Anclado en su casa-estudio de Florida, y a punto de cumplir cincuenta años, este prolífico compositor se propuso internacionalizar su figura hasta, quizás, “desembarcar en Hollywood”. Un proyecto ambicioso respaldado por su extensa trayectoria en la escena local.
Electrónico y popular. Fue el rebelde espíritu del rock setentista el que le abrió las puertas a la escena musical. Detrás de los teclados, formó parte de Horizonte, una banda que se codeó con ahora legendarios, como León Gieco y Serú Giran. Pero sus aspiraciones eran mucho menos “acústicas” que la mayoría de los grupos de la época. “Yo siempre fui un enfermo de la tecnología, y mi búsqueda iba por ese lado”, cuenta.
Con maestros como Gerardo Gandini, estudió música contemporánea aunque por entonces su quehacer laboral era muy distinto. “En 1980, inicié una gira de cinco meses junto a Antonio Prieto por todo Chile, y después me embarqué seis meses y medio con Los Cinco Latinos por Europa y el Caribe”, señala. Esa etapa representó para él un gran aprendizaje. “He hecho de todo: desde experimentos con música electrónica hasta grabar los tres primeros discos de Rodrigo y salir a tocar con Loco Mía por América latina”, relata. Para él, la clave para salir airoso de ese eclecticismo es “plantearse el trabajo con respeto, nutrirse de la situación y no mimetizarse con la estética del artista en cuestión”.

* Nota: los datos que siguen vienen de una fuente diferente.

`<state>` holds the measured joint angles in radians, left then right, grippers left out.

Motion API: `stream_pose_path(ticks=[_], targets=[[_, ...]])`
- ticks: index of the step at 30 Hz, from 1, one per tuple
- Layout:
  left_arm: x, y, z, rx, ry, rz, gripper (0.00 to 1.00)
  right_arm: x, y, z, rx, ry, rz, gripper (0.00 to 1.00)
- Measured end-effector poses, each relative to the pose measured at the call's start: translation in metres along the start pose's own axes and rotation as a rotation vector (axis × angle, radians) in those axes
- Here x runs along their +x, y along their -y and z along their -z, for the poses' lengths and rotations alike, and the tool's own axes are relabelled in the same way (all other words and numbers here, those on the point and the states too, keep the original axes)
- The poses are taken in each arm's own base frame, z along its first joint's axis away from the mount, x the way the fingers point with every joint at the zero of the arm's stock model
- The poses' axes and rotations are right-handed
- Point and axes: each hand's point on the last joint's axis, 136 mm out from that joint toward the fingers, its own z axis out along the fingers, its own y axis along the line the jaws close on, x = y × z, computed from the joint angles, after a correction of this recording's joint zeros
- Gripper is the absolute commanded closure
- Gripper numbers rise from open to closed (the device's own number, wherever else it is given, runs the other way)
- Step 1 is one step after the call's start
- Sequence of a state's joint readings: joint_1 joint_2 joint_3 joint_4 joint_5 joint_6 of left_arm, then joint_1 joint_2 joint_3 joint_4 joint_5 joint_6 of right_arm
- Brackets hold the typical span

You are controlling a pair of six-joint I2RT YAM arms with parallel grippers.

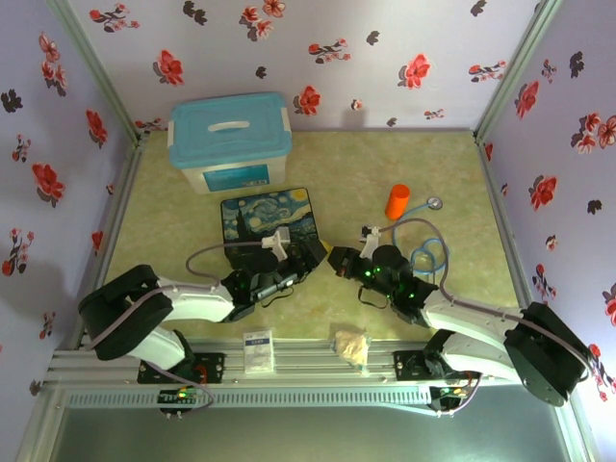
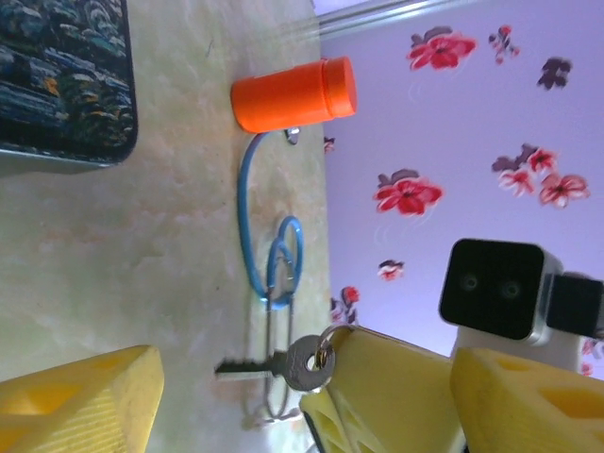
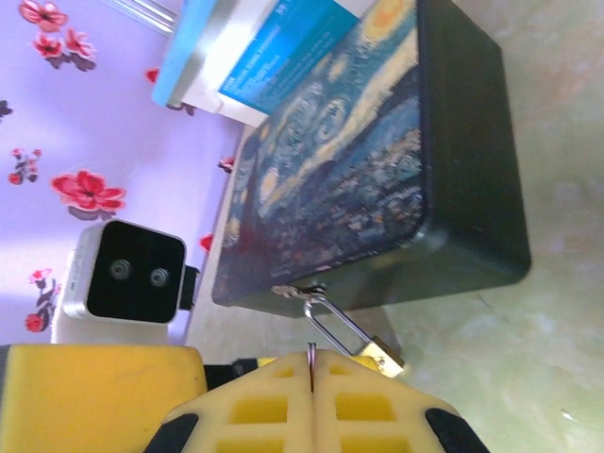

Desde ese lugar, se muestra crítico con las posturas que por puro prejuicio, no permiten la evolución artística. “Un músico debe ir mucho más allá de un momento histórico, de una geografía. Debe entender la fenomenología sonora como un todo, y a partir de ahí puede decidir qué quiere hacer y hasta dónde quiere llegar. En el ’82, me pude comprar mi primer sintetizador y tres años después, pude acceder a una computadora. En ese sentido fui una especie de pionero.”
Una de las primeras cortinas que recuerda haber realizado fue para un programa de Canal 13, El mono que piensa. Por entonces, se utilizaban grabaciones ajenas para identificar los programas. Por eso, la inclusión de un tema compuesto especialmente para la apertura marcó un punto de inflexión en la televisión argentina.
Poco tiempo después, lo llamó Carlos Avila para pedirle que armara algo para un resumen deportivo que estaba por sacar al aire: Fútbol de primera, ciclo que musicalizó durante 16 años.